### TASK DIRECTIONS
Please output exactly the part of the records below that opens with the line containing "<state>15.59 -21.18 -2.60" and closes with the line containing "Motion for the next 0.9", both lines included, and nothing else.

Stored items:
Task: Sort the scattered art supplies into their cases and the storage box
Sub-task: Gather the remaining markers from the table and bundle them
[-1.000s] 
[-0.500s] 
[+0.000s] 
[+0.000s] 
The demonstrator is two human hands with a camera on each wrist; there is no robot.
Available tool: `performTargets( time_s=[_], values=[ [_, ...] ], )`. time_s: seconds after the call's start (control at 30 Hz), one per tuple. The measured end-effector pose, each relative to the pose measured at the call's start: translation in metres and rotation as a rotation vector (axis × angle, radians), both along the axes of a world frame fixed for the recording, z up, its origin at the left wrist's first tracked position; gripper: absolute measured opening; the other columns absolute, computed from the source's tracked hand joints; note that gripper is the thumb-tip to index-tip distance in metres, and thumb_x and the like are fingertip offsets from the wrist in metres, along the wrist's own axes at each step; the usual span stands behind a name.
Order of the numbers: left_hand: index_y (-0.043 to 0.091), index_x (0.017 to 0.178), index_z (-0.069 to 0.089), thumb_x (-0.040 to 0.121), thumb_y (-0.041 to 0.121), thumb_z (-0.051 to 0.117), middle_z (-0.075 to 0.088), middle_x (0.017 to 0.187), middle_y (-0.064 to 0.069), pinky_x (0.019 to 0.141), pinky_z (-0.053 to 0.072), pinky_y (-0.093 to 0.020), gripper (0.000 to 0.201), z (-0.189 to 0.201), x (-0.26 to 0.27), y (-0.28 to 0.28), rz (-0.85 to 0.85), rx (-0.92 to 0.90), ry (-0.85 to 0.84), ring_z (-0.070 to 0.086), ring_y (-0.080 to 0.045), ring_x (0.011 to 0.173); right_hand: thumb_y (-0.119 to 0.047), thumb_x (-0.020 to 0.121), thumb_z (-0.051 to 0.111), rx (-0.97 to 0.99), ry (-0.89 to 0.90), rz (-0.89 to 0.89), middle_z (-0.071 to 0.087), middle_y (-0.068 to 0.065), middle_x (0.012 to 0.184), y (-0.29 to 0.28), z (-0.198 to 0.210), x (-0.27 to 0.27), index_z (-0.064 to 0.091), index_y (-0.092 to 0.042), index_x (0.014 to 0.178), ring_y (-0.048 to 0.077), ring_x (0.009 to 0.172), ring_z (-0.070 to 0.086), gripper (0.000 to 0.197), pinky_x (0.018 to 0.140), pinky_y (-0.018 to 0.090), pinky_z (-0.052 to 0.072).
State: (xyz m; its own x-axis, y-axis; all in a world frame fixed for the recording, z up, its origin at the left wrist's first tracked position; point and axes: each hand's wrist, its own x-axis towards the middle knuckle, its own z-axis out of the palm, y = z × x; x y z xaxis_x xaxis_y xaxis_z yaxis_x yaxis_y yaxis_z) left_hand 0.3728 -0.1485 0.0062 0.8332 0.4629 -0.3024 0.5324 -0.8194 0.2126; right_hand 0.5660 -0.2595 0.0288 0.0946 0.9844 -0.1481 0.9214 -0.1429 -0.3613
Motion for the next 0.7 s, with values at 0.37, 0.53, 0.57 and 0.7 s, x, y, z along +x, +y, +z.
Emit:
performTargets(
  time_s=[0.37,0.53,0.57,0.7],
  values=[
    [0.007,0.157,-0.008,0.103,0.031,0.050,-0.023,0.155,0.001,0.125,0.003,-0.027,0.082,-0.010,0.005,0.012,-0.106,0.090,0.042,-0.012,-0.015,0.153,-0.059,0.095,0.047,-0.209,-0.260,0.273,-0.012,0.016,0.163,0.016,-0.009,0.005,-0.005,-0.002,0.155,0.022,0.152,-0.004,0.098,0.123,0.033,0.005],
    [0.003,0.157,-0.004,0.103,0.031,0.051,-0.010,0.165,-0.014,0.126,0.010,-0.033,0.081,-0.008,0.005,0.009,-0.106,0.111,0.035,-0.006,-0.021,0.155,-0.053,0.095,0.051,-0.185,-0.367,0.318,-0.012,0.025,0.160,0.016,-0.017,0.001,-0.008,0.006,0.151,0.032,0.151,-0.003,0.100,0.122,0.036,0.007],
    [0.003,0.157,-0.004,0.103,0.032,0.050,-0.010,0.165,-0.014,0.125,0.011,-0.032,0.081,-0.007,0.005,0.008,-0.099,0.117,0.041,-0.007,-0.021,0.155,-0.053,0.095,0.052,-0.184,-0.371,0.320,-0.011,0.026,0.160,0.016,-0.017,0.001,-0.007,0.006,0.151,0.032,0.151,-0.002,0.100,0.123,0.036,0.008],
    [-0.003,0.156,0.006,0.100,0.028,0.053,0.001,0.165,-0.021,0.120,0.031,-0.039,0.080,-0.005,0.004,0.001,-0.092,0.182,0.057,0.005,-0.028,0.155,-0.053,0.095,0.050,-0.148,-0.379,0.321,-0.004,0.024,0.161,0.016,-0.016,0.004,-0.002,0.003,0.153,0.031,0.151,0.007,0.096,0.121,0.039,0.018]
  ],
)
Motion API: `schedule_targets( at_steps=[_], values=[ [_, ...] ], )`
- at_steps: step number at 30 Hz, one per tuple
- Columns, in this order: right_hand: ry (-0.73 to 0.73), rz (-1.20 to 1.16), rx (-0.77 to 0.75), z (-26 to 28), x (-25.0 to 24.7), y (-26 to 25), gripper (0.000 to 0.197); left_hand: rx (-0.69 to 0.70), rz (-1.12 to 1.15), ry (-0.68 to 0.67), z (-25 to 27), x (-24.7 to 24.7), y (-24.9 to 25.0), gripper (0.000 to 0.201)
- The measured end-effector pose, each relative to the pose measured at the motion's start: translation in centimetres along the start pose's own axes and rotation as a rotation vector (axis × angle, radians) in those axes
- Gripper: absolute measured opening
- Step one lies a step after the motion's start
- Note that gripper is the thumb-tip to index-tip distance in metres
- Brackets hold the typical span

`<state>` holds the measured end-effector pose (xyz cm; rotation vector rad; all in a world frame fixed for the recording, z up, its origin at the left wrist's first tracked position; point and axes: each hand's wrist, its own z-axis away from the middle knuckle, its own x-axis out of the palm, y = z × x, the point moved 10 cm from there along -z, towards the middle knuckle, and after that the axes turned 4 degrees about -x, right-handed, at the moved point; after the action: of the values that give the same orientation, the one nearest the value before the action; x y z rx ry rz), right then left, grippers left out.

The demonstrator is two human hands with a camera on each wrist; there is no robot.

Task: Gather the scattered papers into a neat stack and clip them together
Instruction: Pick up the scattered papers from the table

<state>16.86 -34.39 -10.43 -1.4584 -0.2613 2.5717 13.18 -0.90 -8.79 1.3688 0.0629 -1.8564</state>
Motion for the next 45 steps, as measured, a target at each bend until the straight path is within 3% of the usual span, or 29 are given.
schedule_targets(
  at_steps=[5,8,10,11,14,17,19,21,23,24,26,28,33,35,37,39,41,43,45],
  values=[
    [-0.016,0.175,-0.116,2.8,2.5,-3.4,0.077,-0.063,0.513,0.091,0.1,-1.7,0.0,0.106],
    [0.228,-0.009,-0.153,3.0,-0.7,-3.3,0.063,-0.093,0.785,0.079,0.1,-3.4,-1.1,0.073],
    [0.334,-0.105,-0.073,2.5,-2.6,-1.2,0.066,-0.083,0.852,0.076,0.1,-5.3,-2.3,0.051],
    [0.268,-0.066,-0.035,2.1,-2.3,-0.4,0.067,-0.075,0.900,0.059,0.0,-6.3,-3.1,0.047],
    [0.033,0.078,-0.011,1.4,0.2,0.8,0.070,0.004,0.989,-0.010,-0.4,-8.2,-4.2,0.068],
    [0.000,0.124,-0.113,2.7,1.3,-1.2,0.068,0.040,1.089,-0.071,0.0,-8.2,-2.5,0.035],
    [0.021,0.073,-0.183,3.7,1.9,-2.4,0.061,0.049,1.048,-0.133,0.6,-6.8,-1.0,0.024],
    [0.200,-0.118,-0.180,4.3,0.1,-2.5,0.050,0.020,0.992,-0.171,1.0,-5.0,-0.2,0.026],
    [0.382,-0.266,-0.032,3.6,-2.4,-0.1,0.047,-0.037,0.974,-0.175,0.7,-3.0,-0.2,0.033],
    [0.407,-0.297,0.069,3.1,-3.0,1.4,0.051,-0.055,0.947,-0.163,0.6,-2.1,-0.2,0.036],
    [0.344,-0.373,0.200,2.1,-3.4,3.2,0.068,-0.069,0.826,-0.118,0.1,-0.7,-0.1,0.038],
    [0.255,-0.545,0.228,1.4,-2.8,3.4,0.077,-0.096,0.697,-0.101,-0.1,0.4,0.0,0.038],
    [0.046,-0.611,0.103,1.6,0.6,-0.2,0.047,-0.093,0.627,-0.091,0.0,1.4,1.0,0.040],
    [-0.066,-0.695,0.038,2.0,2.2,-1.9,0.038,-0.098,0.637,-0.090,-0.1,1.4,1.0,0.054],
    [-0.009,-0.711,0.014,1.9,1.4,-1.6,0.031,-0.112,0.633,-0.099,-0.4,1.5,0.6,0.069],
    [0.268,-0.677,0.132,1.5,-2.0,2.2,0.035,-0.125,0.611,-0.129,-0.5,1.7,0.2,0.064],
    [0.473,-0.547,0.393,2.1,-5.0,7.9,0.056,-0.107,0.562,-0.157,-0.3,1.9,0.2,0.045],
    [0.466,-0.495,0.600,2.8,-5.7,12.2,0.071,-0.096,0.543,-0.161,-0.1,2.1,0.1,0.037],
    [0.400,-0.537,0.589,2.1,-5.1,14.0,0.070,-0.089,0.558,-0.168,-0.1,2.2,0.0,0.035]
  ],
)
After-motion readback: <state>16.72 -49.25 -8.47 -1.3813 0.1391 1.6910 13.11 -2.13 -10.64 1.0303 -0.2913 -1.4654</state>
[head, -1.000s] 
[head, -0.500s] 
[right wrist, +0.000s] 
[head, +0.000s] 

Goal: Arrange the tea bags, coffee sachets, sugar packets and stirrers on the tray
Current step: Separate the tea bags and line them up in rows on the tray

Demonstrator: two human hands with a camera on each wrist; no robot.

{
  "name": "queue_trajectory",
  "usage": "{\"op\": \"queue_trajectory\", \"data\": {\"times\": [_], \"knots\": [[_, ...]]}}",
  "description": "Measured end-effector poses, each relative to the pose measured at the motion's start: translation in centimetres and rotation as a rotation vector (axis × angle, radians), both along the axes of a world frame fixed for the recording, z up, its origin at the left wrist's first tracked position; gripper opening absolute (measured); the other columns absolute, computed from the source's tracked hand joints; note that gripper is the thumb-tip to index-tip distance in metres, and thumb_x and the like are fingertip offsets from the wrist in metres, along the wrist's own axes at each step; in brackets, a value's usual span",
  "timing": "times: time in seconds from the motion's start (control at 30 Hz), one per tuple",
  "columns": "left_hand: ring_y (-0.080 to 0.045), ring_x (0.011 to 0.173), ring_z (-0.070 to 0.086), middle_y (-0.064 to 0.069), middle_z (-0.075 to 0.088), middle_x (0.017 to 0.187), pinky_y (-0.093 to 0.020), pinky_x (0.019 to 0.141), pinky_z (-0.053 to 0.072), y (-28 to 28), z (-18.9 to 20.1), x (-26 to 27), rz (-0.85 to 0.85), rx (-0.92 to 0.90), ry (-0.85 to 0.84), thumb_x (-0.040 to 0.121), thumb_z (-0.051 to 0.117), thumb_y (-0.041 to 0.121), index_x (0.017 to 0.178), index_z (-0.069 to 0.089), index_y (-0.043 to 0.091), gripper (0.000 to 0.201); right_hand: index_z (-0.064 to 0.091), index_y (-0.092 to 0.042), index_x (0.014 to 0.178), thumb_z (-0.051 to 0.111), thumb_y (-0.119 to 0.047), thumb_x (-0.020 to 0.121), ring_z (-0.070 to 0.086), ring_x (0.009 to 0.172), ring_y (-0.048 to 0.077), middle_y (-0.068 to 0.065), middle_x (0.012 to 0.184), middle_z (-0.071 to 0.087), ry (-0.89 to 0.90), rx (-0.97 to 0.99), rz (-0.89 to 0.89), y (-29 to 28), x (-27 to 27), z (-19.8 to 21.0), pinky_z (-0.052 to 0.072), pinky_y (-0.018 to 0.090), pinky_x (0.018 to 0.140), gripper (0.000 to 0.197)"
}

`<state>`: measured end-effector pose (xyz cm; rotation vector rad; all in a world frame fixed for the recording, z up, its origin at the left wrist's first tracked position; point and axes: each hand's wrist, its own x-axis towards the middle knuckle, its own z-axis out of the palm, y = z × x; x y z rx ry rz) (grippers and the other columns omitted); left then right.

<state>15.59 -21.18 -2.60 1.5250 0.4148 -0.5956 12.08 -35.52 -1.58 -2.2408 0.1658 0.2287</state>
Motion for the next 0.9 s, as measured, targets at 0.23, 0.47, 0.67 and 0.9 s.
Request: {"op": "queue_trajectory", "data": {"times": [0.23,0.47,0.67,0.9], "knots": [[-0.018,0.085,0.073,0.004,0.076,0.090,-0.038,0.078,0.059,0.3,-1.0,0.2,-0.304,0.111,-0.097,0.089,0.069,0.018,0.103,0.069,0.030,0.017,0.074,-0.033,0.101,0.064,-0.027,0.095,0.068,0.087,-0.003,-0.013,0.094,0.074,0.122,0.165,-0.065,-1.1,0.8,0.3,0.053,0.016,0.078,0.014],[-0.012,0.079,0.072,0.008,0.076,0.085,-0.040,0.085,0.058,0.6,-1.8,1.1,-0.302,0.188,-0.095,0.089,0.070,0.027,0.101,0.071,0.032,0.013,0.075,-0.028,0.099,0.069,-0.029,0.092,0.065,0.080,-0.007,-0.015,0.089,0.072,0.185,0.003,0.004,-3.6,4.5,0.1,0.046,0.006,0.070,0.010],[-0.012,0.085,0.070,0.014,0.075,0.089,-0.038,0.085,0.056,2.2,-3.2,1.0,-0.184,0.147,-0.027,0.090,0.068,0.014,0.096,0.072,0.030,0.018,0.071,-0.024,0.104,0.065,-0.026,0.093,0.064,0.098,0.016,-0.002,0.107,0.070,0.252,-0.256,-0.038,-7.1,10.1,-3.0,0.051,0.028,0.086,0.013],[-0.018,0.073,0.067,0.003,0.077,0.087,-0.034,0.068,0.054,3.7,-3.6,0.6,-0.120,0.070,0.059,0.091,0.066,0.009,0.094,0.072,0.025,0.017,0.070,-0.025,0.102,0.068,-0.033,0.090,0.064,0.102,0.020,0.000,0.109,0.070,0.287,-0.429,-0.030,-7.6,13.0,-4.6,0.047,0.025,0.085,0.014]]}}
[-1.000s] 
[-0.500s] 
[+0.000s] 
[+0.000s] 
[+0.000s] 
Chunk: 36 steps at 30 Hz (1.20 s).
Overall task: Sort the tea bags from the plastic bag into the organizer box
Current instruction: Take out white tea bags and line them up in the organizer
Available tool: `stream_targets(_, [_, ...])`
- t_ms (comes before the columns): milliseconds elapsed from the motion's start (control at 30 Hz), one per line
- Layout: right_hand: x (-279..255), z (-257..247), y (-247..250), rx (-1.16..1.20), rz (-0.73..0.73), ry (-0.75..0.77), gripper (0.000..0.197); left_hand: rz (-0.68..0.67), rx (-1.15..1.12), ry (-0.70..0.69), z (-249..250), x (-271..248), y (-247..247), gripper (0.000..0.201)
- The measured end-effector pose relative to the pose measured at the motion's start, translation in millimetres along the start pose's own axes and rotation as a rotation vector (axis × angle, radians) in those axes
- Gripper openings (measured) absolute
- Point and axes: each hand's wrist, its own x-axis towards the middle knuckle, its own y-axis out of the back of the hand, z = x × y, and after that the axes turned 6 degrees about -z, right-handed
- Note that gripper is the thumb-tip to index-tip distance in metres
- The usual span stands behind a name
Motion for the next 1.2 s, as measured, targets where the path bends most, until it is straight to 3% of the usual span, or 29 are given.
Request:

### TASK RESPONSE
<state>15.59 -21.18 -2.60 1.5250 0.4148 -0.5956 12.08 -35.52 -1.58 -2.2408 0.1658 0.2287</state>
Motion for the next 0.9 s, as measured, targets at 0.23, 0.47, 0.67 and 0.9 s.

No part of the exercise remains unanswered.